[What the exercise asks]: A single number is required: how many lines below include the string "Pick".

[Information supplied]:
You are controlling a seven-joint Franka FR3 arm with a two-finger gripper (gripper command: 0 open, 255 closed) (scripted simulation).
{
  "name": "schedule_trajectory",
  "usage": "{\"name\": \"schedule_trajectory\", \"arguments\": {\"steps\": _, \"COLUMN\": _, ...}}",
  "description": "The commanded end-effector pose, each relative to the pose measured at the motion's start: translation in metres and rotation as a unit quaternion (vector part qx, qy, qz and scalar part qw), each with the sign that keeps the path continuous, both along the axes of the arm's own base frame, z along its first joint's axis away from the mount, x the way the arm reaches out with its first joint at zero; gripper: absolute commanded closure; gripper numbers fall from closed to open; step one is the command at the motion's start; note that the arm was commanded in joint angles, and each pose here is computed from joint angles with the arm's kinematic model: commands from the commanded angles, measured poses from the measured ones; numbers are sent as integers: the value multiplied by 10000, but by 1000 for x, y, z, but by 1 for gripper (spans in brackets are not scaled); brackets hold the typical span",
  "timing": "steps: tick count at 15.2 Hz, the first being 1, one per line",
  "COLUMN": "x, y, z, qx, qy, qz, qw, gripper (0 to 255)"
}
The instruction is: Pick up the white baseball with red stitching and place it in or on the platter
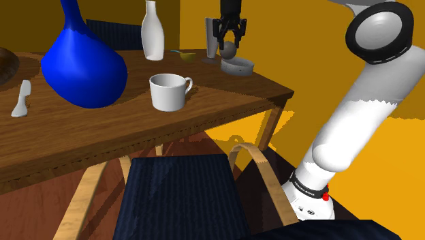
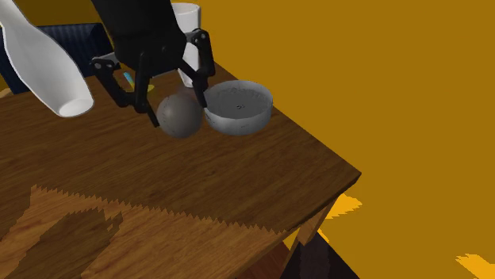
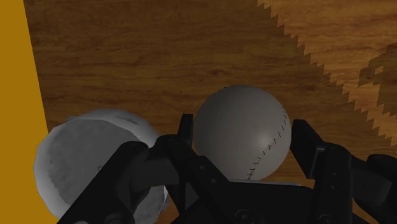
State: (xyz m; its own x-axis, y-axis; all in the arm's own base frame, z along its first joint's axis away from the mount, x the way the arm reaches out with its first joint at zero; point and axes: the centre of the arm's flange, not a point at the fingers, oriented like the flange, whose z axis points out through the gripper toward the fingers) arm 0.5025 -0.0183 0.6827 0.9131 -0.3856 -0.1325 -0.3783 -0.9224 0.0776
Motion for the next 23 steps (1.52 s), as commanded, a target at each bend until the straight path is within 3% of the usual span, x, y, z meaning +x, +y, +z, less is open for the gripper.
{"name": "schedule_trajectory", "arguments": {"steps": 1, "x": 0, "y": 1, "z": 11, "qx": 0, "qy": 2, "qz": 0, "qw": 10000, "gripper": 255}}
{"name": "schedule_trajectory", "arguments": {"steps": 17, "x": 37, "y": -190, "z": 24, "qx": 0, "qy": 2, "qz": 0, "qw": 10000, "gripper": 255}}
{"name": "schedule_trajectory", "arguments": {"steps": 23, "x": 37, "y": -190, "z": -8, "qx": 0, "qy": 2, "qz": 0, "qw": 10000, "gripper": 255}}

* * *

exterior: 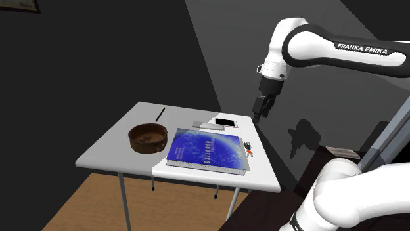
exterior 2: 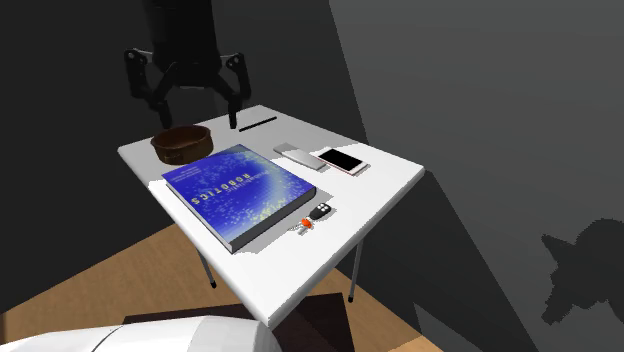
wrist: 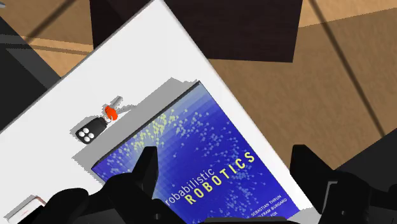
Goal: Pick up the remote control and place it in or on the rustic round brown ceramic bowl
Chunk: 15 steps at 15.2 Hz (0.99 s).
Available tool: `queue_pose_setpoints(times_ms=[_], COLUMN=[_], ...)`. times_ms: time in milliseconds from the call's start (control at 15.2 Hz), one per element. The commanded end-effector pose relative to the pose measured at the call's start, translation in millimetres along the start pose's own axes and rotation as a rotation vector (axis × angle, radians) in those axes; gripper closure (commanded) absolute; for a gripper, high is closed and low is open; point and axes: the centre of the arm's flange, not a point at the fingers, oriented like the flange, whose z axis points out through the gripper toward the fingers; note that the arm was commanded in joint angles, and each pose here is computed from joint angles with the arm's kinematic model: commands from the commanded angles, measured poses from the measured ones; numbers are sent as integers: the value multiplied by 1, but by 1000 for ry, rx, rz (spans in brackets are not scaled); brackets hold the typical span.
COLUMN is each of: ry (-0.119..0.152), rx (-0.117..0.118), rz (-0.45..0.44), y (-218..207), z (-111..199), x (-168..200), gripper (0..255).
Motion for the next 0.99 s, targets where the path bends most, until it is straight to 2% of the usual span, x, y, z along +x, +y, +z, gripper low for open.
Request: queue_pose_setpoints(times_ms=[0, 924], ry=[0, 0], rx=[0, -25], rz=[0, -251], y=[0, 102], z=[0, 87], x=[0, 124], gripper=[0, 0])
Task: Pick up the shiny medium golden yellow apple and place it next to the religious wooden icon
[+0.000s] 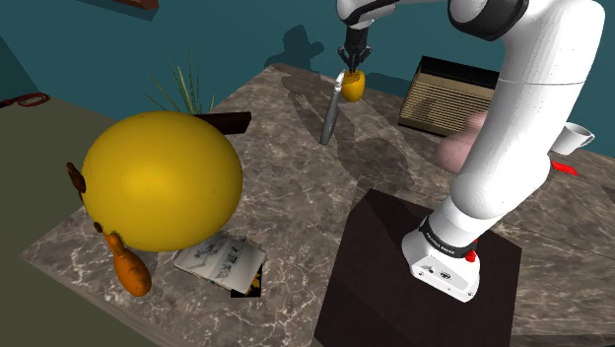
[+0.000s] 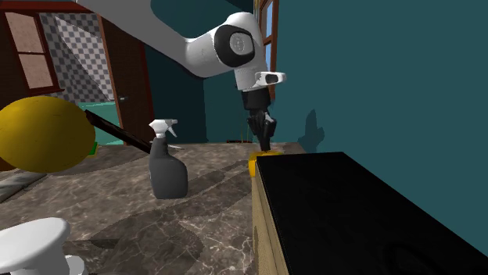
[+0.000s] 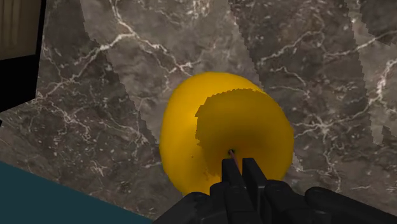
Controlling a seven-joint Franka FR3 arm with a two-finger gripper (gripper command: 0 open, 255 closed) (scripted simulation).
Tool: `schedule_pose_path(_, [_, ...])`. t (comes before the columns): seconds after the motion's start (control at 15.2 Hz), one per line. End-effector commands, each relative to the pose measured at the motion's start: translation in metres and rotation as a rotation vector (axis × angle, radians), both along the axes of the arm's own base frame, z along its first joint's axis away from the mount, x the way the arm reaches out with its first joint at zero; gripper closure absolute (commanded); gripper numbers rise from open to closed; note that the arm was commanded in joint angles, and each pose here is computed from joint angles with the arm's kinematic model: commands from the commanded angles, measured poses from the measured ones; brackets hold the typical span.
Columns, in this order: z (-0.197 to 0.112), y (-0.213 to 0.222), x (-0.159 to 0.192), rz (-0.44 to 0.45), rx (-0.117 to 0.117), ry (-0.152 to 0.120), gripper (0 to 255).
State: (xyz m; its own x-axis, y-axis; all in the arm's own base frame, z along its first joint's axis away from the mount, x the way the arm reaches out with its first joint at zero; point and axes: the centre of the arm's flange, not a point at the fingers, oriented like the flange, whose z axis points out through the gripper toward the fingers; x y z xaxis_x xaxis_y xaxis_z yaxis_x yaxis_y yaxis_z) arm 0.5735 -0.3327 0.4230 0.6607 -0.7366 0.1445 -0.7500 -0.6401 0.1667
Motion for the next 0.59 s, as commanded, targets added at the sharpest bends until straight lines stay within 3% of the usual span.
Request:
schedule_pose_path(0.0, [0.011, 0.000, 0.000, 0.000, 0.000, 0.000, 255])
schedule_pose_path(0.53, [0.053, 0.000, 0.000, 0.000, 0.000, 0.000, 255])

[Answer]: 3